YOUR ASSIGNMENT:
Whenever a line of the listing contains "photograph", it counts; give the total number of such lines and nothing more.

SOURCE MATERIAL:
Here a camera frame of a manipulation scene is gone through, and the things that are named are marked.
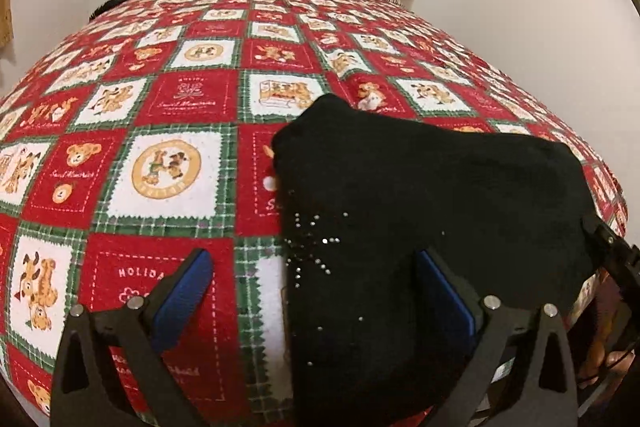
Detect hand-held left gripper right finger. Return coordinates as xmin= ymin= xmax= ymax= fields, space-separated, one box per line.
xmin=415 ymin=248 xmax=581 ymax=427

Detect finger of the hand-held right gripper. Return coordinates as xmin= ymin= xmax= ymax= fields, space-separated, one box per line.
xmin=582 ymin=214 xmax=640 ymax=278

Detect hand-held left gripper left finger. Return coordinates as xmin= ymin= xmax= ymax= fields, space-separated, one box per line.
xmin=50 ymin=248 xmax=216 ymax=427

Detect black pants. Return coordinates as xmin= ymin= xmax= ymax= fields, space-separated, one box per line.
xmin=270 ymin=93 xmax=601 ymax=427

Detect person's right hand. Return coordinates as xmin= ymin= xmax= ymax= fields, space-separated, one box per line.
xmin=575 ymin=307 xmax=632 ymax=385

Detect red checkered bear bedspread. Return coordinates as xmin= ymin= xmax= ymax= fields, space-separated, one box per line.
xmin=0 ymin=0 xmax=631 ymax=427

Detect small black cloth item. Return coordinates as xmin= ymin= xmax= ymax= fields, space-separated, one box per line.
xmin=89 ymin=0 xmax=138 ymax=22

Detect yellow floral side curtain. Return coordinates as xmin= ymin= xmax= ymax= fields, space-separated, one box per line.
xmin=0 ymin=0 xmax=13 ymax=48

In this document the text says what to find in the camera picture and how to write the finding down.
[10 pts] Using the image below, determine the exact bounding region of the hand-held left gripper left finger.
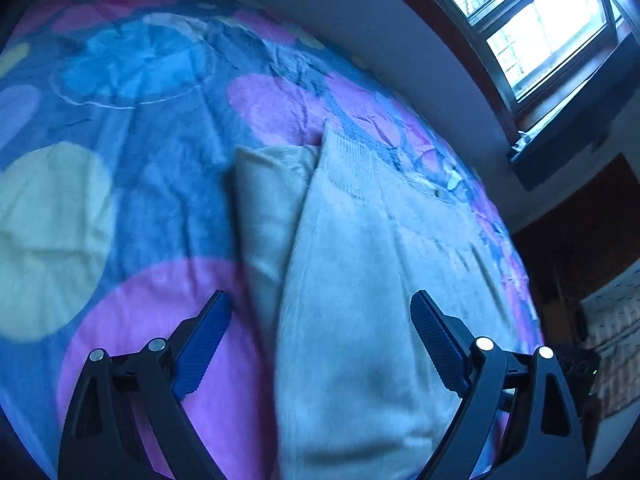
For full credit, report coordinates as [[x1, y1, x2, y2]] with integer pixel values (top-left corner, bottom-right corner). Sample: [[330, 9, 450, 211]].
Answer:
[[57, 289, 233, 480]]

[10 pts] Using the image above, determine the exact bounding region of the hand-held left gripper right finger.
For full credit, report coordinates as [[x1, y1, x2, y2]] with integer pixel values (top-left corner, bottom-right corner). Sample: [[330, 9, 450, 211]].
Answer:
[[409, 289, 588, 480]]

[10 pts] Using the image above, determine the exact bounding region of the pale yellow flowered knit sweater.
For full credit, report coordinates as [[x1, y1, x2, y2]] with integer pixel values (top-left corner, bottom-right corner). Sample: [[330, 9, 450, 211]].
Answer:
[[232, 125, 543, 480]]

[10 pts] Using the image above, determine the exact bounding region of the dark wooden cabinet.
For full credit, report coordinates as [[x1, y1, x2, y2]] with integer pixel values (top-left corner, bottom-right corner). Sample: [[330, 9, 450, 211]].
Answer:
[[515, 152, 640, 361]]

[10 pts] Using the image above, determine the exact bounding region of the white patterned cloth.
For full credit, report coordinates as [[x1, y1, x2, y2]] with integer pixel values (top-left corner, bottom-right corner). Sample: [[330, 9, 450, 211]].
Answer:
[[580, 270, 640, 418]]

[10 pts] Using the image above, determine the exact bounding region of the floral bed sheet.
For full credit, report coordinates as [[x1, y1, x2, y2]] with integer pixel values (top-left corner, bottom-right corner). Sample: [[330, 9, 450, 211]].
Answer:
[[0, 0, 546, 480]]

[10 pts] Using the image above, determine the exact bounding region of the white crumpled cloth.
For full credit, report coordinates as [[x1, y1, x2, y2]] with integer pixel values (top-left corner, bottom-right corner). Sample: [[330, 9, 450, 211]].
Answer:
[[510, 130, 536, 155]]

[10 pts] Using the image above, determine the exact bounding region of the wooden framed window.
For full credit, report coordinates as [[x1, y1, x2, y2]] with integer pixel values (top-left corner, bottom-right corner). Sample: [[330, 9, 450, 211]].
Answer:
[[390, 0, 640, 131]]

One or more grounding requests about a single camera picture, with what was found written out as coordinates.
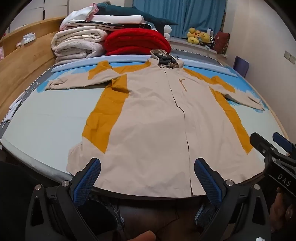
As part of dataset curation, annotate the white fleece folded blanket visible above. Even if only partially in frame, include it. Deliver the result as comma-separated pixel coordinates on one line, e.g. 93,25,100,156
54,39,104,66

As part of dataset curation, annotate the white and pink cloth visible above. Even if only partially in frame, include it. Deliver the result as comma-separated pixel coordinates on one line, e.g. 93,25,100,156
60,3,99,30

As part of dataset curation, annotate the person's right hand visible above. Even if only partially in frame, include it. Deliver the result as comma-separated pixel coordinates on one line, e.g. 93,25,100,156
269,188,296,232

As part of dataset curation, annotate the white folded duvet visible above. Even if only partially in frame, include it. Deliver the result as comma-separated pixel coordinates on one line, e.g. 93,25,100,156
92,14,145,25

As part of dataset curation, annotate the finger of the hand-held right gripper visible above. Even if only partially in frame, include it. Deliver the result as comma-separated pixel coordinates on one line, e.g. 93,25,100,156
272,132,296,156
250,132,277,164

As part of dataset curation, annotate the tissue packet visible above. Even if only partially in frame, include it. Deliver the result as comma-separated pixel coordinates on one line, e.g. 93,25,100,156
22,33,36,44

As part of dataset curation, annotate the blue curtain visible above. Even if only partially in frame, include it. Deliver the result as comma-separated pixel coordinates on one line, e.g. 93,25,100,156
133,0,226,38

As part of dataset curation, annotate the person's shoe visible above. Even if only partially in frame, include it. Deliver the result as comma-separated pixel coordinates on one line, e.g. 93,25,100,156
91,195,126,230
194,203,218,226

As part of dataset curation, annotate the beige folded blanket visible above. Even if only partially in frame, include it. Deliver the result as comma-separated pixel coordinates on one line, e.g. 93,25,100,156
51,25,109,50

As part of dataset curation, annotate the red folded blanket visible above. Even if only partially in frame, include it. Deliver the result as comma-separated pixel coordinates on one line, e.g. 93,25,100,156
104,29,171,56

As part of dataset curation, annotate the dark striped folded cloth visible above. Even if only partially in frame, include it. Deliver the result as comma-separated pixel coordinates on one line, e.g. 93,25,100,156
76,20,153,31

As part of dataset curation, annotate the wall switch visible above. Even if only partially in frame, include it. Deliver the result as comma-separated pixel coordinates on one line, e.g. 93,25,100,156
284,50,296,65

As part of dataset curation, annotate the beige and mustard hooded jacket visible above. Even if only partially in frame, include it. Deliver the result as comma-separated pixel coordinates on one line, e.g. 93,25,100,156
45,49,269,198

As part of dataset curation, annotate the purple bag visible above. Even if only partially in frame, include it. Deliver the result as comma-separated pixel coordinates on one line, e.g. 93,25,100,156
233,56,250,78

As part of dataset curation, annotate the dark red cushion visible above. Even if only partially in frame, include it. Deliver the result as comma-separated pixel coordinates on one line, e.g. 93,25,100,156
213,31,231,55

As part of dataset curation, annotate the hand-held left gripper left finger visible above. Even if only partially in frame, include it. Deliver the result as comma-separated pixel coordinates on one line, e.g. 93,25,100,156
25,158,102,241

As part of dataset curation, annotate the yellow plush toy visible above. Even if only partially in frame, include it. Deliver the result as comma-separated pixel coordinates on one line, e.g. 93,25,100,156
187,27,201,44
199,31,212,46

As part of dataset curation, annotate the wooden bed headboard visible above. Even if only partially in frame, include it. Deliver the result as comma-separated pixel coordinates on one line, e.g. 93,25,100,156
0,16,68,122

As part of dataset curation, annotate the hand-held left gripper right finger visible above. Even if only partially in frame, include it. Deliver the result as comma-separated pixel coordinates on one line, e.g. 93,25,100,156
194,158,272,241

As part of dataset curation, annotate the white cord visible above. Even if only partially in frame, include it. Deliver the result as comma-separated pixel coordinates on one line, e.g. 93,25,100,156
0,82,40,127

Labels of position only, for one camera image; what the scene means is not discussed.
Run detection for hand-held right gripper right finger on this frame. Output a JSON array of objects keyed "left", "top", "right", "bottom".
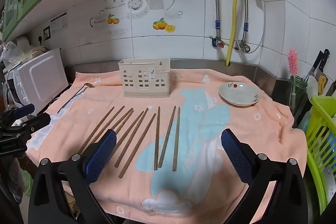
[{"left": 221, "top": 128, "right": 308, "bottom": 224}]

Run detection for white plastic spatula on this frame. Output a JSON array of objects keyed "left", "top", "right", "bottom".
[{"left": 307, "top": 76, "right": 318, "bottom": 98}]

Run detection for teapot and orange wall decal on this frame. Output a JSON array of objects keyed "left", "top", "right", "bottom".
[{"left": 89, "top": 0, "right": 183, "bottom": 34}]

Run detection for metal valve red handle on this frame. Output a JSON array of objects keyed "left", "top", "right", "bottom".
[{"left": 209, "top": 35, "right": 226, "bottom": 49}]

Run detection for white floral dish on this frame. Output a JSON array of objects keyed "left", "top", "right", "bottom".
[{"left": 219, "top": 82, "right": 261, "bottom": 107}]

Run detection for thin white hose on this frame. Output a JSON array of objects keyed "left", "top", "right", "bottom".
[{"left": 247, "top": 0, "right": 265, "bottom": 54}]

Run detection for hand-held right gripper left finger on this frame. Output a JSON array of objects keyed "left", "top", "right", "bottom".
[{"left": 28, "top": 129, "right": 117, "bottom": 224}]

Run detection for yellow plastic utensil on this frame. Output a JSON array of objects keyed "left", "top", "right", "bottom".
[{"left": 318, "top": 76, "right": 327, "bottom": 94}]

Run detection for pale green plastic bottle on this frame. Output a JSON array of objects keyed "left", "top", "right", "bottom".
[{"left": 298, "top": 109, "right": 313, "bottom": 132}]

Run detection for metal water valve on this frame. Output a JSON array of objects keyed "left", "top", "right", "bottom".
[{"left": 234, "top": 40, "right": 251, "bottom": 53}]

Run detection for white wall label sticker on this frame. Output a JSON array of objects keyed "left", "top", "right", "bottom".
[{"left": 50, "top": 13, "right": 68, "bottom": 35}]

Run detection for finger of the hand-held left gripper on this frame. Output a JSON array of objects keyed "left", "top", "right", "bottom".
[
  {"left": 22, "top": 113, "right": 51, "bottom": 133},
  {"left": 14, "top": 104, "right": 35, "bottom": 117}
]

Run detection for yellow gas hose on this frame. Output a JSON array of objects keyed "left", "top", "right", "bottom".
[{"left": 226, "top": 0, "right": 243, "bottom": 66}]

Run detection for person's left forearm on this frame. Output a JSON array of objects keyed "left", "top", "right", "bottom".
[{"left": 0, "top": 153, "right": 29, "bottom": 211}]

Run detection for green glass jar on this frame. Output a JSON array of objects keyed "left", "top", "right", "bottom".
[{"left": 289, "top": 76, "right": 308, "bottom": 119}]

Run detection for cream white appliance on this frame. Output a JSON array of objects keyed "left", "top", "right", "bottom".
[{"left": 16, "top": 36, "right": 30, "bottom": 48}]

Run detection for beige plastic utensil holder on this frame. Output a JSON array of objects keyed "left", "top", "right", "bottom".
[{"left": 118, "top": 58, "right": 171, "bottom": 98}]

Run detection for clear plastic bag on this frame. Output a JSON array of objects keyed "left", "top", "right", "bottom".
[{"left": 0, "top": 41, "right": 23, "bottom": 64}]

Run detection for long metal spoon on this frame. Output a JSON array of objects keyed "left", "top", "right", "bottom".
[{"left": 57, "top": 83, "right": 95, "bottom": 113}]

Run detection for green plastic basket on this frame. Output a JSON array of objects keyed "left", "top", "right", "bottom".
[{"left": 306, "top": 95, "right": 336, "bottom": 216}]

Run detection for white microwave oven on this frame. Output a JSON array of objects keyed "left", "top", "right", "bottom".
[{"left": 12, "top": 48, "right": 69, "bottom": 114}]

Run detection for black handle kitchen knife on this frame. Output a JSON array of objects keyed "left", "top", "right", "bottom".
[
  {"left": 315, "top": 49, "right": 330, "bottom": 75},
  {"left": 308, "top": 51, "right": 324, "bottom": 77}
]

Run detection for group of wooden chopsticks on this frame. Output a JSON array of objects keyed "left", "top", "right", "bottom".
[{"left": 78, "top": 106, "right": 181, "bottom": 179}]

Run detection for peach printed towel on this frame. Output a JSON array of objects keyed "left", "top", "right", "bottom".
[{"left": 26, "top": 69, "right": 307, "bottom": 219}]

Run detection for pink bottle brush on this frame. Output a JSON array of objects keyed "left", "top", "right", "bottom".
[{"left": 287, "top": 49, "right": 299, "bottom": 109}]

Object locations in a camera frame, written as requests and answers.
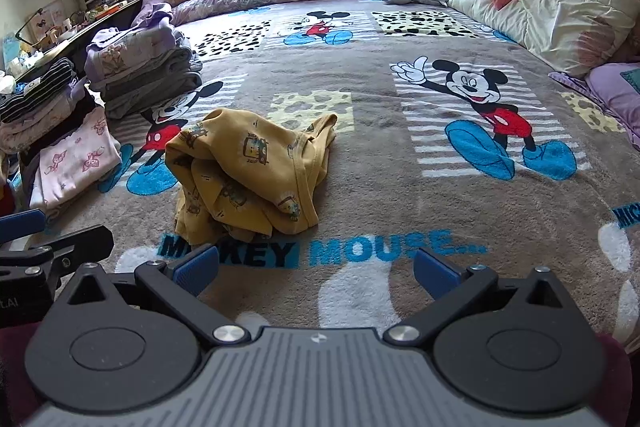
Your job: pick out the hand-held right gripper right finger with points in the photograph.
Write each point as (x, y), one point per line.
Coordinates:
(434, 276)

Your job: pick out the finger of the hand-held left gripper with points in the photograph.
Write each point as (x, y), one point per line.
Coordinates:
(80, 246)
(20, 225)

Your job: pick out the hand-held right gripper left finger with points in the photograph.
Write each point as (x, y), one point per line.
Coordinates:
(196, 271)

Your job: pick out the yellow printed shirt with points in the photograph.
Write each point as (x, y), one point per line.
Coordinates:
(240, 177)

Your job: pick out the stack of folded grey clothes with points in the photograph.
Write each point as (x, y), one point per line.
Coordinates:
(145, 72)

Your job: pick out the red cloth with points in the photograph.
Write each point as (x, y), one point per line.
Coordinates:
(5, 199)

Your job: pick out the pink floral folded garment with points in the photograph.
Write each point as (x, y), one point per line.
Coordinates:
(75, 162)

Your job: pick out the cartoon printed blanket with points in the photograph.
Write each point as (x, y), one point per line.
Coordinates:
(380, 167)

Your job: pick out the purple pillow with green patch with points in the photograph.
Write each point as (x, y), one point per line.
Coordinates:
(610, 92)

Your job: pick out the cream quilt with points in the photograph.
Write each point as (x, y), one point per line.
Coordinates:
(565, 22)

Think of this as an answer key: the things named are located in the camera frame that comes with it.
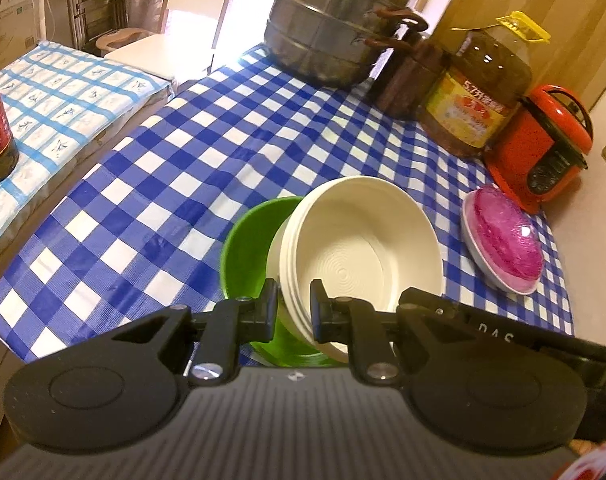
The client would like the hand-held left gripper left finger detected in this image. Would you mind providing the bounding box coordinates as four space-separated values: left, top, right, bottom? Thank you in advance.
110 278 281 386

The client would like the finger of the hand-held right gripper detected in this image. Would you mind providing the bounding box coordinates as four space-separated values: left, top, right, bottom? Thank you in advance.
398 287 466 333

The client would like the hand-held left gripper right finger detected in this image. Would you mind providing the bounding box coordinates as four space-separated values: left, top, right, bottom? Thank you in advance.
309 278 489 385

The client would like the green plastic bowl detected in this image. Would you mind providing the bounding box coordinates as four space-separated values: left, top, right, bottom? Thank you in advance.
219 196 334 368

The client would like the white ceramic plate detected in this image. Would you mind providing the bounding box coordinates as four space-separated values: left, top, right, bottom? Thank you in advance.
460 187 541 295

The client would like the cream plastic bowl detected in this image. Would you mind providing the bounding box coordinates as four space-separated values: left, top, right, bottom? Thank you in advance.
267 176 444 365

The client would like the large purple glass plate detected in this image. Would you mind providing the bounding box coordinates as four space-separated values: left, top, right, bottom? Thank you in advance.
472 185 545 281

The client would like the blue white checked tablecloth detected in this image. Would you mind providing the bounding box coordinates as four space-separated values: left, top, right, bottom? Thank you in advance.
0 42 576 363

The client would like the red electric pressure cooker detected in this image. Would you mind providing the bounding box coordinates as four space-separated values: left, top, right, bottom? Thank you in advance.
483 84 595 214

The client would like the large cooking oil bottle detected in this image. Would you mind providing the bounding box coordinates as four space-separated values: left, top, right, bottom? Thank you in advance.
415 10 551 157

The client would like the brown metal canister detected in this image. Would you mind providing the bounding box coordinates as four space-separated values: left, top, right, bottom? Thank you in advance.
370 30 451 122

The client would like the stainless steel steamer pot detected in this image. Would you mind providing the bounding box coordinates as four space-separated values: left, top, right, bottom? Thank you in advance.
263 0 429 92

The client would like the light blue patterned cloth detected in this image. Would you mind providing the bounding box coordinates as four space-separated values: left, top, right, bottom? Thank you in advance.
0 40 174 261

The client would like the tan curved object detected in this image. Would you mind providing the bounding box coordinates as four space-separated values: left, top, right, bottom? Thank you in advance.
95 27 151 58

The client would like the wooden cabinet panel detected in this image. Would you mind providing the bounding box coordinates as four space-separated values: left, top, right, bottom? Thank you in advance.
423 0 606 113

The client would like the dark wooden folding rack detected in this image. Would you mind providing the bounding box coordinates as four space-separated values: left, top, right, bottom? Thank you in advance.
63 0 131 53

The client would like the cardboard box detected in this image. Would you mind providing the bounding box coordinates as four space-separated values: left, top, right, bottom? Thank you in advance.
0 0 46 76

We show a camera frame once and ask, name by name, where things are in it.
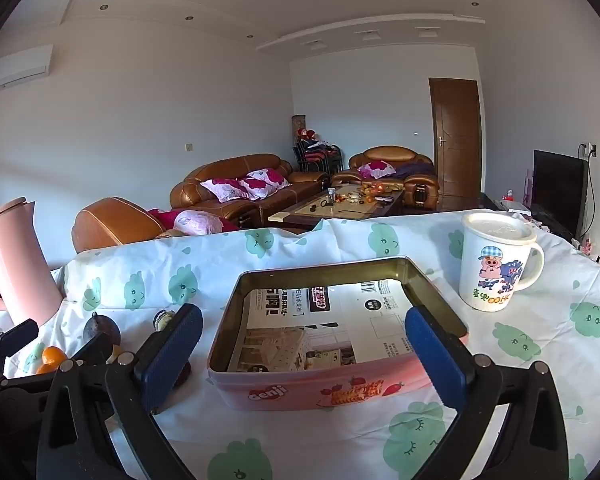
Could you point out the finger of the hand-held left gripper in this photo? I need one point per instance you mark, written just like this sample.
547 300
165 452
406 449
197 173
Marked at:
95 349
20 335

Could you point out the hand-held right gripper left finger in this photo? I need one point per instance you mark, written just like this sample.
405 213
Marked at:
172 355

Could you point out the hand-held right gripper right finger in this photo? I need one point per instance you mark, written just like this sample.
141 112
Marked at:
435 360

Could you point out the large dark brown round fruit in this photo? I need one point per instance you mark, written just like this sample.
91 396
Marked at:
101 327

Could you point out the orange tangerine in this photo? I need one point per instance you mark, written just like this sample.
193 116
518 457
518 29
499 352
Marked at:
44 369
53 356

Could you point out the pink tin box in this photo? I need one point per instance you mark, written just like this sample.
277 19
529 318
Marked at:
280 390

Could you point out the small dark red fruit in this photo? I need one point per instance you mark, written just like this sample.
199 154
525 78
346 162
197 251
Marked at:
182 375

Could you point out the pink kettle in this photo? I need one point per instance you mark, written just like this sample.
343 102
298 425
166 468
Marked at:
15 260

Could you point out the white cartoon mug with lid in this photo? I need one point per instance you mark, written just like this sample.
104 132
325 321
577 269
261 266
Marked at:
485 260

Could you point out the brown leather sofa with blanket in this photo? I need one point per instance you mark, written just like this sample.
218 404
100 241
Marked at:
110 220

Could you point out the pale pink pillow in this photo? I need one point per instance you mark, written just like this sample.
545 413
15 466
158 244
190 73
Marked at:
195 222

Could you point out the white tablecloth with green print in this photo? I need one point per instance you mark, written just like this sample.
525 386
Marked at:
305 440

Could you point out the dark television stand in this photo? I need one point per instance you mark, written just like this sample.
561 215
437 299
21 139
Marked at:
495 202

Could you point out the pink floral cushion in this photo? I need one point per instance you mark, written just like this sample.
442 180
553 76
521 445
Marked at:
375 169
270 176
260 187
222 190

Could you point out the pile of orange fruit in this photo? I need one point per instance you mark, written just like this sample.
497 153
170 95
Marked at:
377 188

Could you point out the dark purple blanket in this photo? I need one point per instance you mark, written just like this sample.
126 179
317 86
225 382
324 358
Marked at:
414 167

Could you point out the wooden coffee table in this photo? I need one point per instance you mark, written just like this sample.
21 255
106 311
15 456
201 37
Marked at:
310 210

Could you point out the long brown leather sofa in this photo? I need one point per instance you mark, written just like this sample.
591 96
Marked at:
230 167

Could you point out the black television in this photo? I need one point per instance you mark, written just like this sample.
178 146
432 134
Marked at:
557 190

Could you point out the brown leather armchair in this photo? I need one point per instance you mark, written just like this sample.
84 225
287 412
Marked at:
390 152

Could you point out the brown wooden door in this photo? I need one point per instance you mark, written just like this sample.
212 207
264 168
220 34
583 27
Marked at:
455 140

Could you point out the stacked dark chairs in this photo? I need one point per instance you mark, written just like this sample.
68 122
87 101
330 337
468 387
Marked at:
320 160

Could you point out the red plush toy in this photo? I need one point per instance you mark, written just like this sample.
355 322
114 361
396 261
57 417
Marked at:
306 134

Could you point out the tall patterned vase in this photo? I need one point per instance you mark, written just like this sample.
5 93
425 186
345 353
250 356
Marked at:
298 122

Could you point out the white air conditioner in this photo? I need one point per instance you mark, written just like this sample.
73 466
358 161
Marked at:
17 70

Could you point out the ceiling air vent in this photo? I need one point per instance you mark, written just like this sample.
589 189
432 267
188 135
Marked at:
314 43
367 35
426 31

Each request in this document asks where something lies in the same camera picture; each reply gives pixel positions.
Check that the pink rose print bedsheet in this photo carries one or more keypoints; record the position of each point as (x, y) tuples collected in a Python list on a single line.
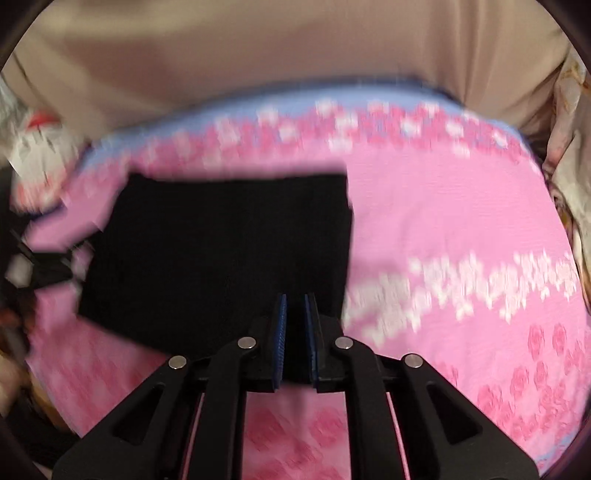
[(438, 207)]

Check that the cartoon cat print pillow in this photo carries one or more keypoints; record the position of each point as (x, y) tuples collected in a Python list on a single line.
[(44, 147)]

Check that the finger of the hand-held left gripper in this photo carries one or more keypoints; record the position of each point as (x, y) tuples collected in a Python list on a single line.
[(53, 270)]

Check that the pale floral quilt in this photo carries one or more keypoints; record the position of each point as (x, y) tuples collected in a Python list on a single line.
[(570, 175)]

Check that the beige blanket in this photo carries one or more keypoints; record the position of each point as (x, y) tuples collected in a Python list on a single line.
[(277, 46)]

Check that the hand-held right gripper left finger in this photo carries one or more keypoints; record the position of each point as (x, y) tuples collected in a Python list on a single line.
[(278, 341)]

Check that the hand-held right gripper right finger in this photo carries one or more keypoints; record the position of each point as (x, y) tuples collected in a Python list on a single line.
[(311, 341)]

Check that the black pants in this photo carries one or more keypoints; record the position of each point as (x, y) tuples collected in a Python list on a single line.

REPLY TO THE EXERCISE:
10